Print the records below exactly, omitting all pictures.
Material provided Start Marker
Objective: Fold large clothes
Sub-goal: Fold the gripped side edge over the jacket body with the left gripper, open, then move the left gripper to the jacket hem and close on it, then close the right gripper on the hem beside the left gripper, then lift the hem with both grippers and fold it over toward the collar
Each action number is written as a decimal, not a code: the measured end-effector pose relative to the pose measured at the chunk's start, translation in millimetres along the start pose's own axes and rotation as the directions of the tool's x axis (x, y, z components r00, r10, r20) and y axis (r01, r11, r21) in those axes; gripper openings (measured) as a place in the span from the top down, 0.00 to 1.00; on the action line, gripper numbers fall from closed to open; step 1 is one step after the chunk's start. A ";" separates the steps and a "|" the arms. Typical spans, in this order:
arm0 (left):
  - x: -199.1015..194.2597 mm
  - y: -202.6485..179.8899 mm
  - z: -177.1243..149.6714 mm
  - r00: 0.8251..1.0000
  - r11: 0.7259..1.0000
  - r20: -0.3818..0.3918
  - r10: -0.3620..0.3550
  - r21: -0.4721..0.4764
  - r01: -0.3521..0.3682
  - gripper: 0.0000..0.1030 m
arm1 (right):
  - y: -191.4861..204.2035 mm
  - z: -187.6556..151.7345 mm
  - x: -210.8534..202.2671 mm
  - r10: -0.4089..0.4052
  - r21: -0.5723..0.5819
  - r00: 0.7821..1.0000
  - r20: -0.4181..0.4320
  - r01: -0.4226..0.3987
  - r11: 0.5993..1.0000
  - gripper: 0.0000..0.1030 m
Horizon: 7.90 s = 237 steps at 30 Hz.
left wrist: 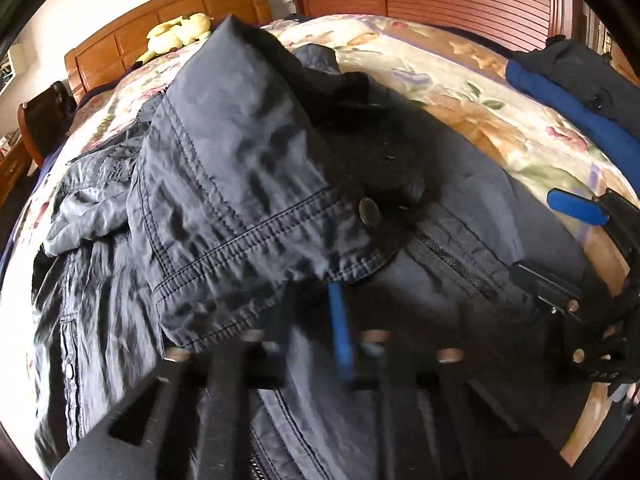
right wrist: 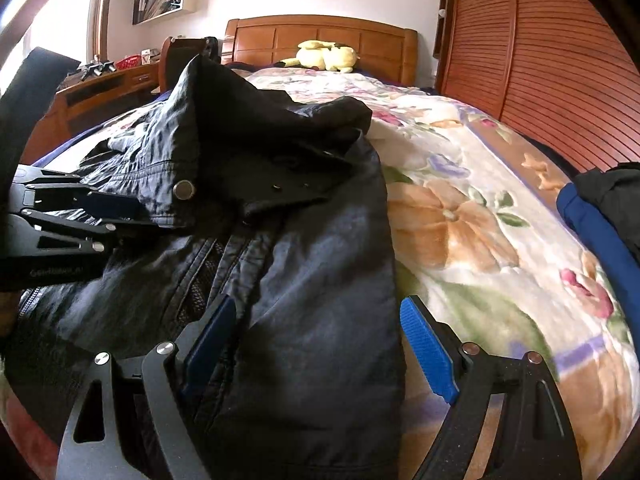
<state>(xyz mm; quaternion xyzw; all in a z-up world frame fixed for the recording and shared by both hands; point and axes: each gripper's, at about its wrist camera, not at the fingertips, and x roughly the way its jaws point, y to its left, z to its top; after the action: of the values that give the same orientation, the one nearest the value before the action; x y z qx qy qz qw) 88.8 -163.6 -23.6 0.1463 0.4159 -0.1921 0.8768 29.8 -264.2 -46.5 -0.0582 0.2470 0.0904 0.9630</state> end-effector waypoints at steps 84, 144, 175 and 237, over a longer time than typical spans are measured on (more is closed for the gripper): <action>-96.0 195.7 -45.1 0.975 0.988 0.194 0.106 -0.133 -0.081 0.55 | -12.6 27.1 -27.6 0.080 0.023 0.995 0.054 -0.081 0.996 0.17; -153.4 202.8 -236.5 0.978 0.927 0.065 0.197 -0.338 -0.164 0.33 | -43.1 -8.5 -40.7 0.142 -0.013 0.975 -0.173 -0.147 0.989 0.23; -159.8 185.1 -233.4 0.982 0.937 0.153 0.107 -0.346 -0.048 0.92 | -35.7 -14.2 -43.8 0.258 0.034 0.948 -0.185 -0.256 0.966 0.67; -347.4 115.7 -262.2 0.836 0.944 0.515 0.187 -0.330 -0.008 0.94 | -60.6 -36.2 -219.6 0.273 -0.022 0.938 0.211 -0.275 0.961 0.88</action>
<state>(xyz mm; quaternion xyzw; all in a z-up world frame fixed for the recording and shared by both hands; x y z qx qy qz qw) -236.2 122.5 100.2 -0.0339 0.1694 -0.1110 0.9787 -164.0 -361.0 32.8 -0.0095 0.1487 0.2282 0.9621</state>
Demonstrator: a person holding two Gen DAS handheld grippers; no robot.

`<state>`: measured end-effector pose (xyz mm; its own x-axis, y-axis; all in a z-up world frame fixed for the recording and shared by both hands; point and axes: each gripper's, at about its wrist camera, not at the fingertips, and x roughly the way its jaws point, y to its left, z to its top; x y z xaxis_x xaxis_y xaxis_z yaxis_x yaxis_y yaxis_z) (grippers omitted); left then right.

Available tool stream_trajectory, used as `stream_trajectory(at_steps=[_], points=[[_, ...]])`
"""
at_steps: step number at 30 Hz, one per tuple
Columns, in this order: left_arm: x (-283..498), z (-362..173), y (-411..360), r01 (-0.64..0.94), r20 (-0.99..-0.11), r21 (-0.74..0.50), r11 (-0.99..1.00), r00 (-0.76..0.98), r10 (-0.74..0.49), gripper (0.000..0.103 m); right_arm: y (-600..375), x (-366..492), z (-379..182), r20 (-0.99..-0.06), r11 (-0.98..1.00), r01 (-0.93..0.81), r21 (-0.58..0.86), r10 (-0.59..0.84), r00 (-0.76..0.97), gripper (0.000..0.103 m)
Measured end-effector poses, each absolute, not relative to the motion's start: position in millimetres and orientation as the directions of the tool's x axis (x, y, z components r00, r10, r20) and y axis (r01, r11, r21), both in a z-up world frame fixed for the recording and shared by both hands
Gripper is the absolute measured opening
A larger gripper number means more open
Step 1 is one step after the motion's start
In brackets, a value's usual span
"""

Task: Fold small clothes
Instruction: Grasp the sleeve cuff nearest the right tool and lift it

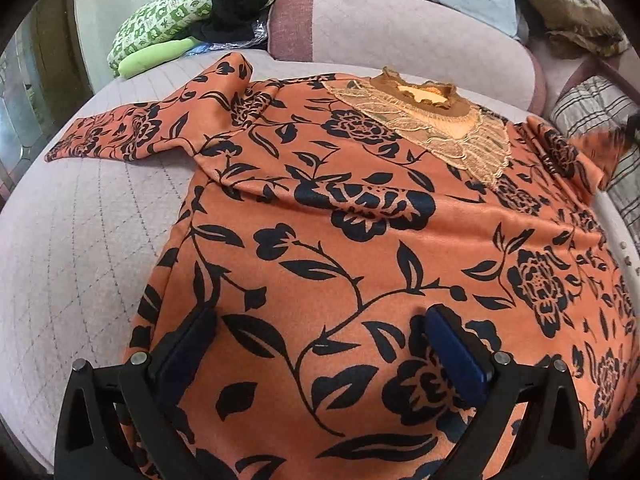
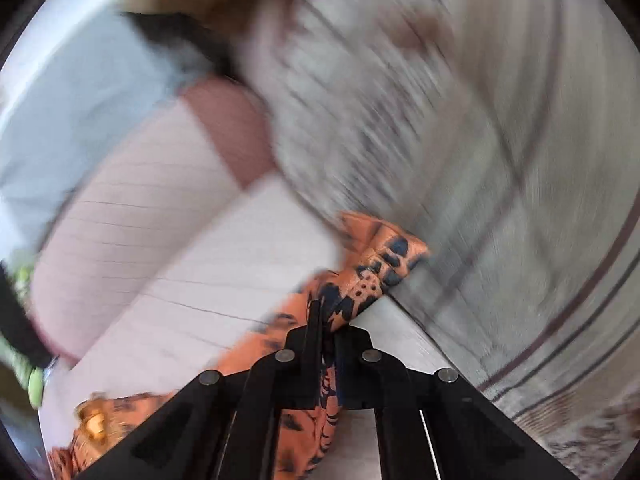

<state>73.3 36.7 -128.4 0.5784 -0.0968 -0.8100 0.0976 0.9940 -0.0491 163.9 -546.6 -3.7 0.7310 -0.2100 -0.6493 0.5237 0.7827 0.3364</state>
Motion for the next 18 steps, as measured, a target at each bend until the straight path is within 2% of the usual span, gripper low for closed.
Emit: stream_trajectory(at_steps=[6, 10, 15, 17, 18], points=[[65, -119, 53, 0.09, -0.796, -0.148, 0.985, 0.579, -0.173, 0.103, -453, 157, 128, -0.475, 0.914, 0.332, 0.233, -0.19, 0.859, 0.005], [59, -110, 71, 0.038, -0.776, -0.242, 0.969, 0.592, -0.217, 0.103, -354, 151, 157, -0.409, 0.966, 0.16, 0.203, -0.065, 0.91, 0.005], [53, -95, 90, -0.023, -0.732, -0.254, 0.967, 0.658, -0.177, 0.103, -200, 164, 144, -0.399, 0.972, -0.095, 0.214, 0.176, 0.9, 0.005], [51, -90, 95, -0.039, -0.717, -0.253, 0.967, 0.678, -0.16, 0.103, -142, 175, 111, -0.435, 0.956, -0.173, 0.238, 0.264, 0.861, 0.008], [51, -90, 98, -0.043, -0.715, -0.26, 0.965, 0.68, -0.162, 0.103, -112, 191, 76, -0.499, 0.945, -0.195, 0.263, 0.306, 0.811, 0.008]])
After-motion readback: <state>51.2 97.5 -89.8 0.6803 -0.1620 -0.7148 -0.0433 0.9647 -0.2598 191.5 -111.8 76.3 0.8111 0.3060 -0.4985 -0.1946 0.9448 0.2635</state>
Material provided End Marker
> [Exercise answer]:
Objective: Fold large clothes
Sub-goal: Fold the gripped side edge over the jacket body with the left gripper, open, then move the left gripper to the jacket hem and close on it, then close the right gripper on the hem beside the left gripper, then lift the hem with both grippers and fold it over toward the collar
Each action number is written as a decimal, not a code: the measured end-effector pose relative to the pose measured at the chunk's start, translation in millimetres along the start pose's own axes and rotation as the directions of the tool's x axis (x, y, z components r00, r10, r20) and y axis (r01, r11, r21) in those axes; gripper openings (measured) as a place in the span from the top down, 0.00 to 1.00; on the action line, gripper numbers fall from closed to open; step 1 is one step after the chunk's start. A ";" separates the steps and a "|" the arms. Typical spans, in this order:
arm0 (left):
  - x: -199.1015..194.2597 mm
  - y: -202.6485..179.8899 mm
  - z: -177.1243..149.6714 mm
  - r00: 0.8251..1.0000
  - r11: 0.7259..1.0000
  - r20: -0.3818..0.3918
  - r10: -0.3620..0.3550
  - r21: -0.4721..0.4764
  - r01: -0.3521..0.3682
  - gripper: 0.0000..0.1030 m
arm1 (right):
  - y: -191.4861..204.2035 mm
  - z: -187.6556..151.7345 mm
  - x: -210.8534..202.2671 mm
  - r10: -0.4089..0.4052
  - r21: -0.5723..0.5819
  - r00: 0.7821..1.0000
  - r20: -0.4181..0.4320
  - r01: -0.4226..0.3987
  - r11: 0.5993..1.0000
  - gripper: 0.0000..0.1030 m
Horizon: 7.90 s = 237 steps at 30 Hz.
left wrist: 
right wrist: 
<state>(xyz mm; quaternion xyzw; all in a z-up world frame fixed for the recording and shared by both hands; point and axes: each gripper's, at about its wrist camera, not at the fingertips, and x roughly the way its jaws point, y to its left, z to its top; after the action: of the values that give the same orientation, the one nearest the value before the action; x y z qx qy qz qw) 88.8 -163.6 -23.6 0.1463 0.4159 -0.1921 0.8768 29.8 -264.2 -46.5 -0.0582 0.2470 0.0904 0.9630</state> end-effector waypoints at steps 84, 144, 175 and 237, over a longer time than typical spans are measured on (more is closed for the gripper): <action>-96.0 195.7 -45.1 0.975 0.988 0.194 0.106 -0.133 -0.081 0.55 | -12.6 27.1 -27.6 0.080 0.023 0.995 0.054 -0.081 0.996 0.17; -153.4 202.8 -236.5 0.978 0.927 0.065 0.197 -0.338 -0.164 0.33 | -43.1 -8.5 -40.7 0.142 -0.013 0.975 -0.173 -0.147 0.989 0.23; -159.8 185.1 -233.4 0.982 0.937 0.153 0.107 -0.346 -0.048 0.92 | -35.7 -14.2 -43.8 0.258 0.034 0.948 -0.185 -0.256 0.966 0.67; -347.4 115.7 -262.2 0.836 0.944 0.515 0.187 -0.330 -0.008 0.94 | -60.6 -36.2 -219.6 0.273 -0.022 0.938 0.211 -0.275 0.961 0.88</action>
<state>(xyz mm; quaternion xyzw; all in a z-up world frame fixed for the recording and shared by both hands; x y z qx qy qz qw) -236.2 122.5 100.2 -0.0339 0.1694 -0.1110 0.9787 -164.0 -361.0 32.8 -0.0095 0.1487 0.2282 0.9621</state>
Demonstrator: a person holding two Gen DAS handheld grippers; no robot.

`<state>`: measured end-effector pose (xyz mm; its own x-axis, y-axis; all in a z-up world frame fixed for the recording and shared by both hands; point and axes: each gripper's, at about its wrist camera, not at the fingertips, and x roughly the way its jaws point, y to its left, z to its top; x y z xaxis_x xaxis_y xaxis_z yaxis_x yaxis_y yaxis_z) (grippers omitted); left then right.

Available tool stream_trajectory, used as `stream_trajectory(at_steps=[_], points=[[_, ...]])`
"""
at_steps: step number at 30 Hz, one per tuple
Columns, in this order: left_arm: x (-283..498), z (-362..173), y (-411..360), r01 (-0.64..0.94), r20 (-0.99..-0.11), r21 (-0.74..0.50), r11 (-0.99..1.00), r00 (-0.76..0.98), r10 (-0.74..0.49), gripper (0.000..0.103 m); right_arm: y (-600..375), x (-366..492), z (-379..182), r20 (-0.99..-0.06), r11 (-0.98..1.00), r01 (-0.93..0.81), r21 (-0.58..0.86), r10 (-0.59..0.84), r00 (-0.76..0.97), gripper (0.000..0.103 m)
Measured end-effector poses, each absolute, not relative to the motion's start: position in millimetres and orientation as the directions of the tool's x axis (x, y, z components r00, r10, r20) and y axis (r01, r11, r21), both in a z-up world frame fixed for the recording and shared by both hands
Gripper is the absolute measured opening
A larger gripper number means more open
Step 1 is one step after the motion's start
In brackets, a value's usual span
"""

Task: Fold small clothes
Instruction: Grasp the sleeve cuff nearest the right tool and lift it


<state>73.3 36.7 -128.4 0.5784 -0.0968 -0.8100 0.0976 0.9940 -0.0491 163.9 -546.6 -3.7 0.7310 -0.2100 -0.6493 0.5237 0.7827 0.3364</state>
Motion for the next 18 steps, as measured, a target at each bend until the straight path is within 2% of the usual span, gripper low for closed.
Emit: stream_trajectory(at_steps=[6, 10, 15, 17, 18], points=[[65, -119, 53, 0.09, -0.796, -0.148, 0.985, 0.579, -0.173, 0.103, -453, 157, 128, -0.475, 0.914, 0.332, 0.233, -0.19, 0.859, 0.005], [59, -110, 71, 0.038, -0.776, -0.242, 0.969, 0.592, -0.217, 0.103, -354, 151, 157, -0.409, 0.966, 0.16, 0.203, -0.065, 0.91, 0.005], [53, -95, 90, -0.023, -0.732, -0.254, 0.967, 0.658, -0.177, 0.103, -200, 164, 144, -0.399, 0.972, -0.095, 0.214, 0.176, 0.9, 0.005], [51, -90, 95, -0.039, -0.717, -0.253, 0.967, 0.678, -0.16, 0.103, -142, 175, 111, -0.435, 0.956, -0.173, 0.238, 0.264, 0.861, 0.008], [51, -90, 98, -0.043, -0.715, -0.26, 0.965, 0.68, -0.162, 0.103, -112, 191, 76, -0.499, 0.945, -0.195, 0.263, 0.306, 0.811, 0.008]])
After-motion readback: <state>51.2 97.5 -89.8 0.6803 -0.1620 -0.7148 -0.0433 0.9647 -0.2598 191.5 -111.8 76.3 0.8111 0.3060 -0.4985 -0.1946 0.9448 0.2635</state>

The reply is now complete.